Stored entries:
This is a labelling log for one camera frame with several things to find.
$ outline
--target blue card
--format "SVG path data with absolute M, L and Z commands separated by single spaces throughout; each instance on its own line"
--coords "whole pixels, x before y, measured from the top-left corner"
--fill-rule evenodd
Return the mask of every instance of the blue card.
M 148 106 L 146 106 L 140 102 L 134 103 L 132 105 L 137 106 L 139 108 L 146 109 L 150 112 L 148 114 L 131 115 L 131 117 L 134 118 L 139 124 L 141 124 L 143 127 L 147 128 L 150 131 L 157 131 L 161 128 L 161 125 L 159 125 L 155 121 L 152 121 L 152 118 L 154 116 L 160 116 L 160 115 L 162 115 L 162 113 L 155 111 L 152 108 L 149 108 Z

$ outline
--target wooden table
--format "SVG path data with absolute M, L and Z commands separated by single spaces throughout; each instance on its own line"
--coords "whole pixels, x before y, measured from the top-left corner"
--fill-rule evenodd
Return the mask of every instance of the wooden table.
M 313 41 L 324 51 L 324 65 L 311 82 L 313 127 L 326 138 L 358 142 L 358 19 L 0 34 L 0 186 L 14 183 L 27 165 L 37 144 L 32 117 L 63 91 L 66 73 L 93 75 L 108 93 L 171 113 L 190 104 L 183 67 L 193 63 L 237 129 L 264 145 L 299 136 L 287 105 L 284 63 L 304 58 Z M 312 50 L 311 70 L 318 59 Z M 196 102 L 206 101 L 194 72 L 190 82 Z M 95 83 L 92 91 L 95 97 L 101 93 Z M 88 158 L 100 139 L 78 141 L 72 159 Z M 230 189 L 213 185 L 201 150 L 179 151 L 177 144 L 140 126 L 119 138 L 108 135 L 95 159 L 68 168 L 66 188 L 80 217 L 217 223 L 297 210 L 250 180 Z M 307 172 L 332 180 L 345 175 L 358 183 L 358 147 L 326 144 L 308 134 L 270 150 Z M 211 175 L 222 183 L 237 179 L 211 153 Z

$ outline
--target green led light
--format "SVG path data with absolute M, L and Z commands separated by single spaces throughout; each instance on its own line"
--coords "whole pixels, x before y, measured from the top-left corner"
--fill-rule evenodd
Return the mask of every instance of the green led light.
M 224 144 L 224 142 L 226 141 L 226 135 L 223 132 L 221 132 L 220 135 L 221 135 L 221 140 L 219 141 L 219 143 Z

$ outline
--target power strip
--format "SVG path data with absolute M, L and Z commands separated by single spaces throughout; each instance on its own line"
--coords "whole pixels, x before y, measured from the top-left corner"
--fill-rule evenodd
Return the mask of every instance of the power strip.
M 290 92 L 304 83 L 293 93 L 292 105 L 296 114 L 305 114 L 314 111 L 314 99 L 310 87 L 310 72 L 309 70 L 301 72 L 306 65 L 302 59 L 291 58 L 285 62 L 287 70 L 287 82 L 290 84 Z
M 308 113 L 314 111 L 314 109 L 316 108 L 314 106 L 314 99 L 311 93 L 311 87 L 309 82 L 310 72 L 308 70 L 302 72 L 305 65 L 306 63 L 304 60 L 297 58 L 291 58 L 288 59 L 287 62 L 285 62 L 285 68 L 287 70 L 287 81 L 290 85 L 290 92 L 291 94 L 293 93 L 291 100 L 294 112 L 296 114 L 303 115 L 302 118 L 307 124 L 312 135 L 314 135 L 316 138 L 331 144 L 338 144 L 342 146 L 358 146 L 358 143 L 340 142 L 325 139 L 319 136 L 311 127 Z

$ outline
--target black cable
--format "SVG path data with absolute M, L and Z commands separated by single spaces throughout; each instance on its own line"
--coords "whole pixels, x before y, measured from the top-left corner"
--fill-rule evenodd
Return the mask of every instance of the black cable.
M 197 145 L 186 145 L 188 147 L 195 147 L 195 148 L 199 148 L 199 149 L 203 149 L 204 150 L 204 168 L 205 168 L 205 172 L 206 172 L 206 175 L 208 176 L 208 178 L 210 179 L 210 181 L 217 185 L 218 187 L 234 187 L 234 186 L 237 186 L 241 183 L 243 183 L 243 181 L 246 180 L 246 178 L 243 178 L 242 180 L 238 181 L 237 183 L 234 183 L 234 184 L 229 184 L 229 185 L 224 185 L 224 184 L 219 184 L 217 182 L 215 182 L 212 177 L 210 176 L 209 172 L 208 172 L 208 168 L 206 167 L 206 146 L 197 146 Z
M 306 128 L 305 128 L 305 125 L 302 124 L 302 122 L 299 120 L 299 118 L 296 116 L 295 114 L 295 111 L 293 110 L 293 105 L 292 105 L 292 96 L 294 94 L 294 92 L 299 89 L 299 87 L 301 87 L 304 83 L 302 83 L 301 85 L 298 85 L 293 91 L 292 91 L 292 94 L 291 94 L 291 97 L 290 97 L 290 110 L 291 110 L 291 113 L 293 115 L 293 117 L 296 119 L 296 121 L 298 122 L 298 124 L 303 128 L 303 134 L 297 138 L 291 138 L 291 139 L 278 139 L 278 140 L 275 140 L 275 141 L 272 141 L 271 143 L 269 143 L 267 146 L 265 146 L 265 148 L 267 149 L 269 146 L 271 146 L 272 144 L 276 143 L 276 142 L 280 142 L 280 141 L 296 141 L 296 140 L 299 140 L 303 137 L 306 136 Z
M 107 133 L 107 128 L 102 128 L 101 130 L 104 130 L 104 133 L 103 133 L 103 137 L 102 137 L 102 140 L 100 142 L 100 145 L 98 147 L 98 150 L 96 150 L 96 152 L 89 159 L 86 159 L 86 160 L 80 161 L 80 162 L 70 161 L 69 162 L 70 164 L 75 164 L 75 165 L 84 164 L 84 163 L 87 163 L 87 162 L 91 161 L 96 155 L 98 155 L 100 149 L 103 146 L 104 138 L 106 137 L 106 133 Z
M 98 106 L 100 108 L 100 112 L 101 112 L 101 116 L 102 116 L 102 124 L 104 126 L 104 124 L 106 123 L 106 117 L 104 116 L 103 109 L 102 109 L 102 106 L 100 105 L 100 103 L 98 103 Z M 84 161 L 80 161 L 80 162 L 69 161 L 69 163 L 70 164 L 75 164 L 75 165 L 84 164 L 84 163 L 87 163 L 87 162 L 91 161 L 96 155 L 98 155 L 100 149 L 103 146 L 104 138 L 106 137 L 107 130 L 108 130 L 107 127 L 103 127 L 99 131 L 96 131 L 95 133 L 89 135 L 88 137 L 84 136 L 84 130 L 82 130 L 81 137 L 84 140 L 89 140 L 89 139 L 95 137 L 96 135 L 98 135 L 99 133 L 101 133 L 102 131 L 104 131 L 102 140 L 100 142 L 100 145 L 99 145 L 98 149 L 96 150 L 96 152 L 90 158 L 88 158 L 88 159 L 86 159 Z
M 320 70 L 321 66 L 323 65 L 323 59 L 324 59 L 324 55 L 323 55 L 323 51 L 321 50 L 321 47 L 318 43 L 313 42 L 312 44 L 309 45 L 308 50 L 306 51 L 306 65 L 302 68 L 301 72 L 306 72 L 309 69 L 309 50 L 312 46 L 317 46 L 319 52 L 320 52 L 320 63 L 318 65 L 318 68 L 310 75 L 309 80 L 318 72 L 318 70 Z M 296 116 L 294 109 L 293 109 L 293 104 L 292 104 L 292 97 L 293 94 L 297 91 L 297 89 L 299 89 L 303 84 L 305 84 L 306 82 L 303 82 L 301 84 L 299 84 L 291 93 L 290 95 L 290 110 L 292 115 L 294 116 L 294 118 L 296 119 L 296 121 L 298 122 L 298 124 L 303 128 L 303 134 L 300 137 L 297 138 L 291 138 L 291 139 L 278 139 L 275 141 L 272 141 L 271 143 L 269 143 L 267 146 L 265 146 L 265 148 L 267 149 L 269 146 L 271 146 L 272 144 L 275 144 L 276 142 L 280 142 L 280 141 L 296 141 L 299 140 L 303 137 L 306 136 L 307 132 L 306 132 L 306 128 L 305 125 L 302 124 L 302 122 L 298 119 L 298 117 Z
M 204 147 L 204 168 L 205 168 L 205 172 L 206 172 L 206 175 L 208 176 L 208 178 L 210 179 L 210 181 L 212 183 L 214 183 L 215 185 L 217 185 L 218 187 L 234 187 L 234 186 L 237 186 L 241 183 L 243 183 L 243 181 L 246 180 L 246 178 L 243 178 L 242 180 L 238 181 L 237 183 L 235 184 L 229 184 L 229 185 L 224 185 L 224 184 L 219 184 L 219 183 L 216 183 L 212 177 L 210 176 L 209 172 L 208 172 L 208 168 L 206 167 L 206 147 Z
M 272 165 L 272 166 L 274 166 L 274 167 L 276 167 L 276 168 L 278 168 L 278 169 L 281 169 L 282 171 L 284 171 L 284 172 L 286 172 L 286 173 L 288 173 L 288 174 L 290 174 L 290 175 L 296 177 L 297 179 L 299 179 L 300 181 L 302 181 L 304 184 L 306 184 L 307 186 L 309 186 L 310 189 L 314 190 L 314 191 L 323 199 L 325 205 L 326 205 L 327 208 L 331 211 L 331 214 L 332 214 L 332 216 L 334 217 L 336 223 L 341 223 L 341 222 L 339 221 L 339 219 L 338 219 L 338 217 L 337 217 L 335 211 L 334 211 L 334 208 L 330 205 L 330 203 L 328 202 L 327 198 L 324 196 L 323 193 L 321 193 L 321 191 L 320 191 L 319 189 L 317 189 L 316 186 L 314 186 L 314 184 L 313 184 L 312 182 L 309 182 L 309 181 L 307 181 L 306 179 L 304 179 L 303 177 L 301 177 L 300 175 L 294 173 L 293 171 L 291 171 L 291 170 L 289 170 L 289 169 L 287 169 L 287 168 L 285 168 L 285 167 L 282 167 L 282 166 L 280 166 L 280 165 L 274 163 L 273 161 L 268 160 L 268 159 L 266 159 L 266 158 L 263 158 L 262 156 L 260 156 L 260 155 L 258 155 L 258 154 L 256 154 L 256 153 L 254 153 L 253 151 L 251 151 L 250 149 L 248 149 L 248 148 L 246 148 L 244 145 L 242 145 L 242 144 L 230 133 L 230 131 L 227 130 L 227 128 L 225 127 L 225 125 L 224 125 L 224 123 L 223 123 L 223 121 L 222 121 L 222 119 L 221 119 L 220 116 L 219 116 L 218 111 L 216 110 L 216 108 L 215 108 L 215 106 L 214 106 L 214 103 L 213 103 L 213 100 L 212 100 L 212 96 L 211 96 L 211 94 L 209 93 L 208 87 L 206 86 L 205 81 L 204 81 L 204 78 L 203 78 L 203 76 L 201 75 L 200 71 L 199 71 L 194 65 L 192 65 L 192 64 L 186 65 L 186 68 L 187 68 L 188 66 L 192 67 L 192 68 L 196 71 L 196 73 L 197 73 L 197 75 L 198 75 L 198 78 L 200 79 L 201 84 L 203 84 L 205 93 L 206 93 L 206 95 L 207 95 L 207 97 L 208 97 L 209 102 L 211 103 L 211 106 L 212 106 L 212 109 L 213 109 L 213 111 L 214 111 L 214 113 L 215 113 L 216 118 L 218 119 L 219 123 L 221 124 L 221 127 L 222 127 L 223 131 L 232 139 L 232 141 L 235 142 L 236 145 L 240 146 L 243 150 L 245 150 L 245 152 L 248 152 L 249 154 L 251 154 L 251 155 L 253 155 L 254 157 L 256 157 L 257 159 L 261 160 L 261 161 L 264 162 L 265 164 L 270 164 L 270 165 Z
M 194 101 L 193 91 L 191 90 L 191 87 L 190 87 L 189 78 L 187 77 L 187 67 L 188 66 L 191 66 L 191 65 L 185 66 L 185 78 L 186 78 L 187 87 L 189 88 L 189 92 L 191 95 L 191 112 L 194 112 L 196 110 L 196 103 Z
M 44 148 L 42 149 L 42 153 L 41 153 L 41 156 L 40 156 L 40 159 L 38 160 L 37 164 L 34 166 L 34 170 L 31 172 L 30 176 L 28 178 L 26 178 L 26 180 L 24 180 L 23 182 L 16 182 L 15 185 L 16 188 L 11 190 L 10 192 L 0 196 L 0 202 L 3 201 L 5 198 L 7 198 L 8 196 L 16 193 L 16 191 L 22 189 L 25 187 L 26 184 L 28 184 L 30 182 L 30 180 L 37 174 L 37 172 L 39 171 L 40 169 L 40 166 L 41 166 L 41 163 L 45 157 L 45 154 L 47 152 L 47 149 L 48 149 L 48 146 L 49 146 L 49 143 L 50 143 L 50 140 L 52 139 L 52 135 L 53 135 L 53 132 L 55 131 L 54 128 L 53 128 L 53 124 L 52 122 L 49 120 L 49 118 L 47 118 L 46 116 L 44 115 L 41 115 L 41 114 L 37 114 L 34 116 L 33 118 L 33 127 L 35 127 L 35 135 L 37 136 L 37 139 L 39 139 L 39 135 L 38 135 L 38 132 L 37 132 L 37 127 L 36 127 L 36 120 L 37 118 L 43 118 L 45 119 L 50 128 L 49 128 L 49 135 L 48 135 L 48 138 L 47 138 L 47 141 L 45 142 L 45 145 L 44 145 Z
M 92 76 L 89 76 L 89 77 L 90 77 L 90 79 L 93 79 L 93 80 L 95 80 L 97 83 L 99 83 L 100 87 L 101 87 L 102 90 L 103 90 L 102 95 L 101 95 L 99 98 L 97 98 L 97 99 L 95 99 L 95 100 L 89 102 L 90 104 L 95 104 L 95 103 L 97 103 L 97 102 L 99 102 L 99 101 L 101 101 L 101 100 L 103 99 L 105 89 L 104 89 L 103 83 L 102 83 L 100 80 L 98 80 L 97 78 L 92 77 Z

--

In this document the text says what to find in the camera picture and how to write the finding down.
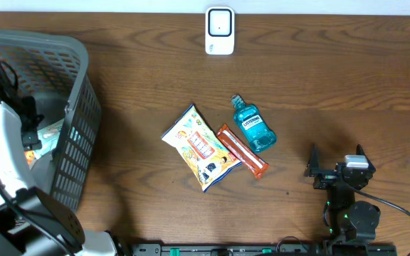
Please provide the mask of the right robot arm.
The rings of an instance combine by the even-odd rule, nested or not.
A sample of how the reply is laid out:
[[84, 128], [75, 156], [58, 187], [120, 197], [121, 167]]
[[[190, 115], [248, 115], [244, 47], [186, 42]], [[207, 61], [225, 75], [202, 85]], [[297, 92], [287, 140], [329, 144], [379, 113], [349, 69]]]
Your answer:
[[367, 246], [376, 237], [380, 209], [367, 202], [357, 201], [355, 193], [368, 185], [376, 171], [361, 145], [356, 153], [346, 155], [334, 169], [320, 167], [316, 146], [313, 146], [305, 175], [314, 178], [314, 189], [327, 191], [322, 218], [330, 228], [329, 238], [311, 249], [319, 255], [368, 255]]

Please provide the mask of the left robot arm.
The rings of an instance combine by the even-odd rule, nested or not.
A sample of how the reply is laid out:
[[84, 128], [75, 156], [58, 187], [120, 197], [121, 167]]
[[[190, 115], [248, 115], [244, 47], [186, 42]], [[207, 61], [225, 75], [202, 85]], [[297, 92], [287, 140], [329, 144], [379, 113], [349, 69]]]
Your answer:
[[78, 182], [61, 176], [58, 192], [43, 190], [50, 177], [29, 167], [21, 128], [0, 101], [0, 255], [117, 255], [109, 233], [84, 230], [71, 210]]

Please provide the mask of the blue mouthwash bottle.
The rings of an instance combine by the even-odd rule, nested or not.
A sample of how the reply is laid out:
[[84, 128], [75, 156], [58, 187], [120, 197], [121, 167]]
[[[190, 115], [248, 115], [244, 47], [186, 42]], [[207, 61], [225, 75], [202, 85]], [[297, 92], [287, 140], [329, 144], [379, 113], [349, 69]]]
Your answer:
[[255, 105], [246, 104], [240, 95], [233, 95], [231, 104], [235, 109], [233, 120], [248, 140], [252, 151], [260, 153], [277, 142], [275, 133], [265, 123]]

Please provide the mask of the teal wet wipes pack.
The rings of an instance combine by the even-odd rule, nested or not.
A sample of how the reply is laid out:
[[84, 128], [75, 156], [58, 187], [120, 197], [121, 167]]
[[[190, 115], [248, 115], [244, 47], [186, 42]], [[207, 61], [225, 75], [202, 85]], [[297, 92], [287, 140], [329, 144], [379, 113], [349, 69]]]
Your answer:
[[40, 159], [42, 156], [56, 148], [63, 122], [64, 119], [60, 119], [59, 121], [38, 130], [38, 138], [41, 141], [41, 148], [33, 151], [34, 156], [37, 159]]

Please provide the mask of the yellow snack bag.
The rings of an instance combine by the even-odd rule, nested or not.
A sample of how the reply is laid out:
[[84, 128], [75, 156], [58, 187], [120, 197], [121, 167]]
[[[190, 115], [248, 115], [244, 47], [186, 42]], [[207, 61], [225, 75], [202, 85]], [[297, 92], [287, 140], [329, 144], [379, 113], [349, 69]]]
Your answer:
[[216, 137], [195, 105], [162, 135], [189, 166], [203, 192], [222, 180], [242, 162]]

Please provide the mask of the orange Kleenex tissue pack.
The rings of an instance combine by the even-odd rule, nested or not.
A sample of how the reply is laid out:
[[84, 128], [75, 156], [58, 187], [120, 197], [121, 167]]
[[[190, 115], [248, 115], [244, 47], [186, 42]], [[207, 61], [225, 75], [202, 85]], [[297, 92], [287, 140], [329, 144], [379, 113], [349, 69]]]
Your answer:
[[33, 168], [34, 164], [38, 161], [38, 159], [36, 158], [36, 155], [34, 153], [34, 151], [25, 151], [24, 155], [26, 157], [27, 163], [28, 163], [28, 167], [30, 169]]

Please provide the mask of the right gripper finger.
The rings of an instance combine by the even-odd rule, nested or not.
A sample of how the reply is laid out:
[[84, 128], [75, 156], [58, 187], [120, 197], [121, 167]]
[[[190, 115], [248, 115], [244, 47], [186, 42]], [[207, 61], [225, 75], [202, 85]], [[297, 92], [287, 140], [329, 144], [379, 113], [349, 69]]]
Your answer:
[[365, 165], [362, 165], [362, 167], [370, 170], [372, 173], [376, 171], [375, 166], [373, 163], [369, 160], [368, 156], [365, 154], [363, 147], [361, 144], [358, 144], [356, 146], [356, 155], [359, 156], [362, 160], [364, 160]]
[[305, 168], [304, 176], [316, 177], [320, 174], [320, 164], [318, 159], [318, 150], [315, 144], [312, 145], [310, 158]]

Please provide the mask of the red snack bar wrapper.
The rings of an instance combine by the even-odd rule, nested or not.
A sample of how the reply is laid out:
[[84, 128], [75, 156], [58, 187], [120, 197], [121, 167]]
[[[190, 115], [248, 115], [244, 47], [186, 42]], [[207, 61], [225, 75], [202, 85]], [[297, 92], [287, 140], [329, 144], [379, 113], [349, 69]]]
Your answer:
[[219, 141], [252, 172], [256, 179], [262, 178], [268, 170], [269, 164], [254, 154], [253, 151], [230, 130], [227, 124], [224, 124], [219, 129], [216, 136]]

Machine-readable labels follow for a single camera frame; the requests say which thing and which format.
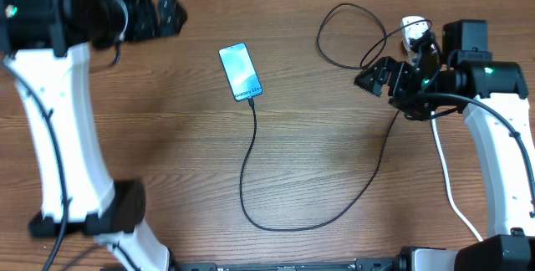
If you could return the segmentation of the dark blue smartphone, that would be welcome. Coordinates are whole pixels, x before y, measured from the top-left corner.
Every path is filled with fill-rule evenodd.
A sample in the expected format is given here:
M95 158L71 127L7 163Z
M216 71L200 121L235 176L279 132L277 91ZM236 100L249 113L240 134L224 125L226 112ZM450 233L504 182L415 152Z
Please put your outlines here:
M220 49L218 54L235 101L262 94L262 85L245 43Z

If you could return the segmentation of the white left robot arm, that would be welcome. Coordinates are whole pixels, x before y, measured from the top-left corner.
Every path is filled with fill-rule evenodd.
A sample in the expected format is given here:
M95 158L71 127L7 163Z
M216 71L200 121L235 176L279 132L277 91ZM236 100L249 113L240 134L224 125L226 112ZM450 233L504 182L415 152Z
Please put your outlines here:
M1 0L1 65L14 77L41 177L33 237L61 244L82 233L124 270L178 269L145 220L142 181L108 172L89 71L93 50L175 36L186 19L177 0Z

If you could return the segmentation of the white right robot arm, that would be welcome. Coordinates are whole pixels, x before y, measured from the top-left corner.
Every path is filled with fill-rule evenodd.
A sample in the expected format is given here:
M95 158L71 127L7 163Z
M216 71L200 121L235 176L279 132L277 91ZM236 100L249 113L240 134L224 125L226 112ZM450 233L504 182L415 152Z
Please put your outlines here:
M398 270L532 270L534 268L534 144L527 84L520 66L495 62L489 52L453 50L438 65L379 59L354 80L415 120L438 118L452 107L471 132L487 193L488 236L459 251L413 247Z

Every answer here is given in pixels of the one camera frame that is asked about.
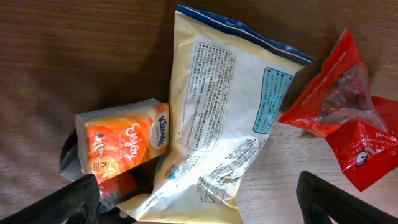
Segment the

* * *

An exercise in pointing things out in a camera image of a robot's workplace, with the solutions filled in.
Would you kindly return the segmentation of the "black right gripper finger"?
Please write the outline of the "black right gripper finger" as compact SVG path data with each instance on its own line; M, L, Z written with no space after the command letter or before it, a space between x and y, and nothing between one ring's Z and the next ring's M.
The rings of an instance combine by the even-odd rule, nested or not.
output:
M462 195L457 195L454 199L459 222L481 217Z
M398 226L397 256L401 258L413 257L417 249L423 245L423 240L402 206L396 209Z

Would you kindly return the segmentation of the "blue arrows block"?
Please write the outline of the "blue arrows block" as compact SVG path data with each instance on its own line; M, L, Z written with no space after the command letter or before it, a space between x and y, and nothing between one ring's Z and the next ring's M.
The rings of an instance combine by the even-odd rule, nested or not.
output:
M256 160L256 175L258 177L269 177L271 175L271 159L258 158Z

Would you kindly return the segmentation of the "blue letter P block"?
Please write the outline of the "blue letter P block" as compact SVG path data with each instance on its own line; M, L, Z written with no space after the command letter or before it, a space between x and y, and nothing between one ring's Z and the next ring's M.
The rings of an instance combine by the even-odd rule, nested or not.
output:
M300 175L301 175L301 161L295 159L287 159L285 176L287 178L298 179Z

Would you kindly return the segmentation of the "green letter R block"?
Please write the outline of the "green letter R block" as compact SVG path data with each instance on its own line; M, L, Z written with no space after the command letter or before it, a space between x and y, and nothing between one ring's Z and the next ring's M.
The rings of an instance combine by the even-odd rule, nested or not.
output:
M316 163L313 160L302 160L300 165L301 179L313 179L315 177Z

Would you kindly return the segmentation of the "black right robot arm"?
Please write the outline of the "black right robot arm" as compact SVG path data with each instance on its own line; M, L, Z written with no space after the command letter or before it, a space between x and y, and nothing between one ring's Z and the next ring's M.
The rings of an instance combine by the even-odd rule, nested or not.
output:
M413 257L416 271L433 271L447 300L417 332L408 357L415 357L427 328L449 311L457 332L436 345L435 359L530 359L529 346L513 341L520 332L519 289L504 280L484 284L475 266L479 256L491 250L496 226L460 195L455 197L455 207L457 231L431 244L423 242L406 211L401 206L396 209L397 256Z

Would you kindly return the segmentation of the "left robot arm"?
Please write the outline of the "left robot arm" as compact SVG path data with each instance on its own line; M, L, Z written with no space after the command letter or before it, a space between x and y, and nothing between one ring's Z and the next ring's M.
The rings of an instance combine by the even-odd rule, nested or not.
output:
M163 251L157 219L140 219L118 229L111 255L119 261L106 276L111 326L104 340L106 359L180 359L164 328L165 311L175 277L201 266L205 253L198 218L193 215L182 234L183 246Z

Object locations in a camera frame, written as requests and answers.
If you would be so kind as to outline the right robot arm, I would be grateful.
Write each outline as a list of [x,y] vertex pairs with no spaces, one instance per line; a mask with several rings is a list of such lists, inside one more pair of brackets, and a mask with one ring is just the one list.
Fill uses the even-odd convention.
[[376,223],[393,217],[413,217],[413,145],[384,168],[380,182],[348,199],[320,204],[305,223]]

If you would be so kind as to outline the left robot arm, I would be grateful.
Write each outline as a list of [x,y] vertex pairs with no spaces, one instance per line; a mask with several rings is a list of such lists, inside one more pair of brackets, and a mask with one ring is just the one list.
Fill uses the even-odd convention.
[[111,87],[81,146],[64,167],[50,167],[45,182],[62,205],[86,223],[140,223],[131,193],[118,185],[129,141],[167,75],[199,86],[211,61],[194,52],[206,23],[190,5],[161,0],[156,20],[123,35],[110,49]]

◆ **PROBLEM STATEMENT**: Whenever a line in the entries holds the word "snack", copy that line.

◆ **EXPECTED OUTPUT**:
Please provide the mask of the yellow snack bag.
Please provide the mask of the red snack bar wrapper.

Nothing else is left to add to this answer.